Following this loss, Yuki went on a 5-2 run, earning himself another chance to fight for the RISE Lightweight title, as he challenged the incumbent champion Koji Yoshimoto. Yuki won the fight by a second round TKO. He was scheduled to defend his title against Yuto Watanabe at RISE 87. Yuki defeated Watanabe by a majority decision. He fought Lee Sung-hyun at RISE 91, but failed to defend for the second time, as Lee won the fight by a fourth round TKO.

Following this loss, Yuki took part in the 2013 Road to Glory Japan 65 kg Tournament. He won a unanimous decision against Mohan Dragon in the quarterfinals, and defeated Zen Fujita by TKO in the semifinals. He failed to capture the tournament however, as he suffered a TKO loss at the hands of Masaaki Noiri in the finals.

He next participated in the 2013 SHOOT BOXING 65 kg S-Cup. He beat Seiji Takahashi by TKO in the quarterfinals, but dropped a decision to Hiroaki Suzuki in the semifinals.

At RISE 97, he fought in a RISE Lightweight title eliminator tournament, being scheduled to fight Tatsuaki in the semifinals. He beat him by unanimous decision, but lost a majority decision to Shohei Asahara in the finals.

In September 2014, at RISE 101, Yuki fought Naoki for the RISE Super Lightweight title. He won the fight by unanimous decision.

Yuki fought 13 times in the next five years, going on a 5-7-1 run. In November 2020, for his retirement fight, Yuki requested a fight with the RISE Featherweight champion Tenshin Nasukawa.

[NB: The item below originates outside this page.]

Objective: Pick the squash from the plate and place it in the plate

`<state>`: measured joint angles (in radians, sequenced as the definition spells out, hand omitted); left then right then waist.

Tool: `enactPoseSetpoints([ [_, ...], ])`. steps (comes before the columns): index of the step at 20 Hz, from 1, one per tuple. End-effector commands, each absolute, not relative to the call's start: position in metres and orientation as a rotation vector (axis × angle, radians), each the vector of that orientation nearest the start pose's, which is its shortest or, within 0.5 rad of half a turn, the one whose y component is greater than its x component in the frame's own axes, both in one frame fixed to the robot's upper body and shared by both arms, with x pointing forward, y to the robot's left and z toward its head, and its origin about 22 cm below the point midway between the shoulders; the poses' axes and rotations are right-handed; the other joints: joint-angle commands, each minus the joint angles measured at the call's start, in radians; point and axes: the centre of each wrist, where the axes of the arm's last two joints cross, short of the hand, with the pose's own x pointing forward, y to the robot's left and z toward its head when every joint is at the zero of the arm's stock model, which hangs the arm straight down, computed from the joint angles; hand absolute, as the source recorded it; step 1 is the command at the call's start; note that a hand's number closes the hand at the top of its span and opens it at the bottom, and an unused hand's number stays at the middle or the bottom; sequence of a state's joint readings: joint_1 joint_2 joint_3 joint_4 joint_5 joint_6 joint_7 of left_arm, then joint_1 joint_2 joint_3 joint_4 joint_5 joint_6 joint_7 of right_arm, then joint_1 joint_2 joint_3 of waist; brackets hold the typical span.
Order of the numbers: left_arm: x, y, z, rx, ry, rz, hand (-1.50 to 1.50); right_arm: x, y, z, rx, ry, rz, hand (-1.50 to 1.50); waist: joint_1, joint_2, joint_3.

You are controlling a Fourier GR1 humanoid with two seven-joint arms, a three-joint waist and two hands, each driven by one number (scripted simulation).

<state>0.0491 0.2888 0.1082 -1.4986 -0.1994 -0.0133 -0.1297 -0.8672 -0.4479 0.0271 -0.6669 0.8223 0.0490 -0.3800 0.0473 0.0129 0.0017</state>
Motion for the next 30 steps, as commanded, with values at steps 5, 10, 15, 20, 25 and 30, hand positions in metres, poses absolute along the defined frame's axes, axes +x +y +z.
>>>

His request granted, the two of them met at the RISE DEAD OR ALIVE 2020 Osaka event. Nasukawa dominated the fight, knocking Yuki down once in the first round, and three times in the second fight before the referee was forced to stop the bout.

==Titles and accomplishments==
- RISE
  - 2014 RISE Super Lightweight champion
  - 2010 RISE Lightweight champion
  - 2008 RISE Super Featherweight champion
  - 2004 RISE Dead or Alive Tournament runner-up

==Professional kickboxing record==

Professional Kickboxing Record
30 Wins (15 (T)KO's), 30 Losses, 1 Draw, 0 No Contest
| Date | Result | Opponent | Event | Location | Method | Round | Time |
| 2025-11-02 | Loss | Daiki Toita | RISE World Series 2025 Final | Tokyo, Japan | KO (Right cross) | 2 | 2:44 |
| 2025-06-21 | Loss | Tomohiro Kitai | RISE WORLD SERIES 2025 Yokohama | Yokohama, Japan | Decision (Unanimous) | 3 | 3:00 |
| 2020-11-01 | Loss | Tenshin Nasukawa | RISE DEAD OR ALIVE 2020 Osaka | Osaka, Japan | TKO (3 Knockdowns/Flying knee) | 2 | 2:56 |
| 2019-07-21 | Loss | Hector Santiago | Rise World Series 2019, Semi Final | Osaka, Japan | Decision (Unanimous) | 3 | 3:00 |
| 2019-03-10 | Loss | Chan Hyung Lee | Rise World Series 2019, First Round | Tokyo, Japan | Decision | 3 | 3:00 |
| 2018-11-17 | Loss | Rodtang Jitmuangnon | RISE 129 | Tokyo, Japan | Decision (Unanimous) | 3 | 3:00 |
| 2018-06-16 | Win | Koudai Nobe | RISE 125 | Tokyo, Japan | KO (low kick) | 4 | 1:20 |
| 2018-02-25 | Win | Yuto Tsujide | HOOST CUP KINGS KYOTO 4 | Kyoto, Japan | Ext.R Decision (Unanimous) | 4 | 3:00 |
| 2017-10-15 | Draw | Darvish Kuroki | Rizin World Grand Prix 2017: Opening Round - Part 2 | Fukuoka, Japan | Decision | 3 | 3:00 |
| 2017-07-17 | Loss | Chan Hyung Lee | RISE 118 | Tokyo, Japan | TKO (3 Knockdowns) | 2 | 2:58 |
| 2017-01-28 | Ex | Koudai Nobe | RISE 115 | Tokyo, Japan | Exhibition | 2 | 3:00 |
| 2016-10-02 | Win | Ilias El Hajoui | HOOST CUP KINGS OSAKA | Osaka, Japan | KO (Left Low Kick) | 3 | 1:54 |
| 2016-06-01 | Loss | Pietro Doorje | REBELS.43 | Tokyo, Japan | Decision (Split) | 3 | 3:00 |
| 2016-03-26 | Loss | Hiroaki Suzuki | RISE 110 | Tokyo, Japan | Decision (Majority) | 3 | 3:00 |
| 2015-11-29 | Win | Joury Smans | HOOST CUP KINGS WEST 2 | Osaka, Japan | Decision (Majority) | 3 | 3:00 |
| 2015-05-31 | Loss | Zakaria Zouggary | RISE 105 | Tokyo, Japan | TKO (Flying Knee) | 2 | 2:04 |
| 2014-12-29 | Win | Toshiki Taniyama | BLADE 1 -BLADE FIGHTING CHAMPIONSHIP- | Tokyo, Japan | Ext.R Decision (Split) | 4 | 3:00 |
| 2014-09-28 | Win | Naoki | RISE 101 | Tokyo, Japan | Decision (Unanimous) | 5 | 3:00 |
Wins the RISE Super Lightweight title.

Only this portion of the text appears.